Título: Matador é reconhecido
Autor: Célia Costa e Vera Araújo
Fonte: O Globo, 05/04/2005, Rio, p. 12

Testemunha identifica soldado da PM como um dos assassinos de 30 pessoas

Uma das testemunhas da chacina de 30 pessoas ocorrida semana passada na Baixada Fluminense reconheceu ontem o soldado Carlos Jorge Carvalho, do 20º BPM (Mesquita), como um dos assassinos. O policial seria, segundo informações da Secretaria de Segurança, uma das pessoas que atiraram nas vítimas na Rua Gama, no bairro da Posse, em Nova Iguaçu. Ele foi autuado por receptação porque em sua casa foi encontrado um carro roubado. Outros dois policiais já tinham sido reconhecidos como os homens que, depois da chacina, voltaram para recolher os cartuchos espalhados no chão. Carvalho está detido administrativamente. Até agora, há cinco policiais presos por ordem judicial e outros sete administrativamente pela PM.

A Polícia Federal, que também investiga o caso, prendeu ontem mais dois policiais militares suspeitos de participação na chacina. Um deles, o soldado Julio César do Amaral de Paula, de 33 anos, lotado no Grupamento Especial Tático-Móvel (Getam) do Comando de Policiamento da Baixada (CPB), entregou-se à tarde no 20º BPM (Mesquita).

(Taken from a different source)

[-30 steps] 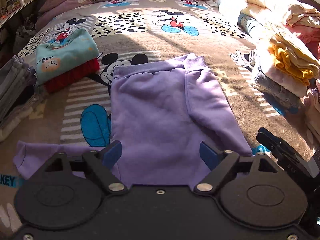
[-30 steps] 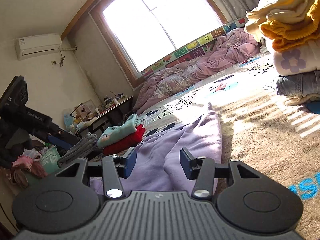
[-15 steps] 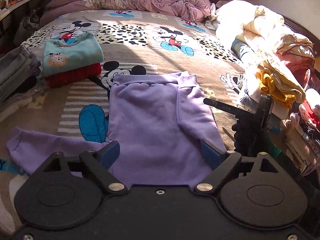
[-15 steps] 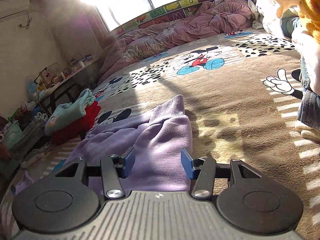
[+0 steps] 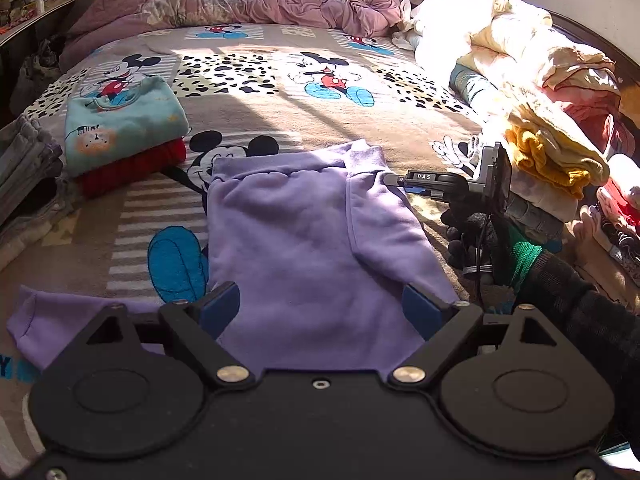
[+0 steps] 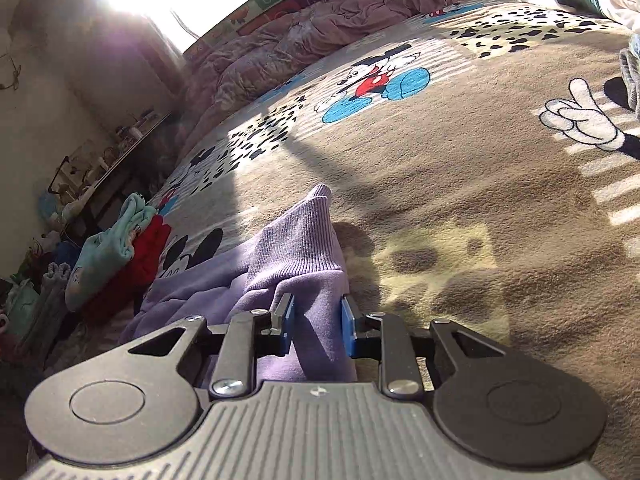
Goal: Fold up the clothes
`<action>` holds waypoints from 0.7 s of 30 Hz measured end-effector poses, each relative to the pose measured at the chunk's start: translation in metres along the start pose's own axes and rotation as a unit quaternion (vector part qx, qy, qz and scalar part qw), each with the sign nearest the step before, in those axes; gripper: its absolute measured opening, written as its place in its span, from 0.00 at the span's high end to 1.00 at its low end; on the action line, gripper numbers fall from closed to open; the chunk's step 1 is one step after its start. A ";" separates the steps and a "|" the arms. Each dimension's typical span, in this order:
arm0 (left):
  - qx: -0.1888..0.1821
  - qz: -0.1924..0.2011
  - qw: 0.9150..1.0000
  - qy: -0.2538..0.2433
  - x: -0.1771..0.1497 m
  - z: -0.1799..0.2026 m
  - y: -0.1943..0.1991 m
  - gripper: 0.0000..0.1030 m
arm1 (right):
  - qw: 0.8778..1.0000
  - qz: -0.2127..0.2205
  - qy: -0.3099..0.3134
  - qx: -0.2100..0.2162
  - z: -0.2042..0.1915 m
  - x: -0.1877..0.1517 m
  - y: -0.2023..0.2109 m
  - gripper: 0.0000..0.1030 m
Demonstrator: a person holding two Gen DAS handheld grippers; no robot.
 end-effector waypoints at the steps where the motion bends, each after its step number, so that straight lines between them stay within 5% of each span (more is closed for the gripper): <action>1: -0.001 0.003 1.000 0.001 0.001 0.002 0.001 0.13 | 1.000 0.004 -0.009 0.003 0.001 0.001 0.001 0.42; 3: -0.001 0.009 1.000 -0.003 0.002 0.005 0.004 0.14 | 1.000 0.011 -0.027 0.009 0.003 0.004 0.003 0.42; 5: 0.004 0.014 1.000 -0.012 0.002 0.008 0.006 0.13 | 1.000 -0.007 -0.006 -0.004 -0.002 0.002 -0.004 0.56; 6: 0.007 0.016 1.000 -0.016 0.003 0.009 0.007 0.14 | 1.000 -0.014 0.011 -0.014 -0.005 0.000 -0.006 0.75; 9: 0.015 0.024 0.999 -0.023 0.006 0.011 0.008 0.13 | 0.999 0.012 0.028 -0.018 -0.012 -0.001 0.010 0.89; 21: 0.020 0.065 0.998 -0.008 0.024 0.018 0.021 0.13 | 0.982 0.183 0.015 -0.032 0.018 -0.012 0.159 0.90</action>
Point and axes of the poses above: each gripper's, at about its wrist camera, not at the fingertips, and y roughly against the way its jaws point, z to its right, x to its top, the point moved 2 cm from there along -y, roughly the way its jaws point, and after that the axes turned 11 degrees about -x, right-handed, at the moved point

Havia um mandado de prisão contra ele solicitado pela PF. O outro preso é o soldado Maurício Jorge da Matta Montezano, de 33 anos, do 24º BPM (Queimados). Tanto Júlio, que seria um dos chefes do massacre, como Maurício foram reconhecidos por testemunhas da chacina. A PF já prendeu quatro policiais (um deles é José Augusto Moreira Felipe, investigado pela Polícia Civil) e apreendeu três carros: um Vectra, um Gol e um Audi, que teriam sido usados pelos criminosos.

O chefe de Polícia Civil, delegado Álvaro Lins, informou ontem que parte dos PMs presos estava sendo investigada desde o ano passado pela Corregedoria da PM por suspeita de participação em seqüestros, envolvimento com grupos de extermínio e roubo. A maioria seria lotada no 24º BPM (Queimados).

Álvaro Lins reafirmou que a principal linha de investigação ainda é a de que a chacina aconteceu em represália à linha dura imposta pelo comando dos batalhões dentro da operação Navalha na Carne, que tem o objetivo de punir policiais por desvio de conduta. Ontem, a Polícia Civil localizou uma testemunha que viu quando PMs seqüestraram um homem que teve a cabeça cortada e jogada no pátio do 15º BPM (Caxias), na semana passada. O crime teria sido cometido pelos policiais em reação ao rigor disciplinar do comando do batalhão. A pessoa está sob proteção policial e, a exemplo das testemunhas da chacina, deve ser levada à Justiça para a produção de provas.

Armas e munição são apreendidas

Cumprindo dois mandados, policiais apreenderam armas, carro roubado, algemas e vasta munição calibres 380 e .40 em seis endereços de três policiais militares que estão presos, por suspeita de terem participado da chacina ocorrida na última quinta-feira, em Nova Iguaçu e Queimados. Foram encontradas também jóias e roupas sujas de sangue. Caso seja sangue humano, a polícia fará exame de DNA para saber se é de alguma das vítimas.

A polícia vai investigar se as jóias encontradas com os policiais pertencem à vendedora Mara Valéria Bittencourt Moreira, de 40 anos. Ela é mulher do ex-vereador de Mesquita José Rechuem e desapareceu há quatro meses, juntamente com o seu filho, Enil Fagundes Neto, que é enteado do ex-vereador. Entre as jóias, foi encontrado um relógio do mesmo modelo que, segundo o marido, Mara vendia.

Nos endereços dos policiais militares foram encontrados dois carros: um Gol preto com placa clonada, chassi e vidros de veículos diferentes e um outro carro que ainda está sendo investigado. O material apreendido foi levado para a Delegacia de Homicídios da Baixada, onde policiais prestaram depoimento durante o dia de ontem. No material apreendido foram encontrados ainda um colete da Polícia Ferroviária e uma placa de motocicleta.

O coronel João Carlos Ferreira, inspetor-geral da Secretaria de Segurança Pública, não quis dar detalhes das apreensões realizadas ontem e disse que espera ajuda de outras testemunhas na investigação.

¿ Foi uma barbárie nunca vista em nosso estado. É necessário sigilo nas investigações ¿ disse João Carlos. ¿ Certamente em algum momento esse grupo se reuniu para praticar os crimes e alguém deve ter visto. Seja quando eles se reuniram, seja quando se dispersaram.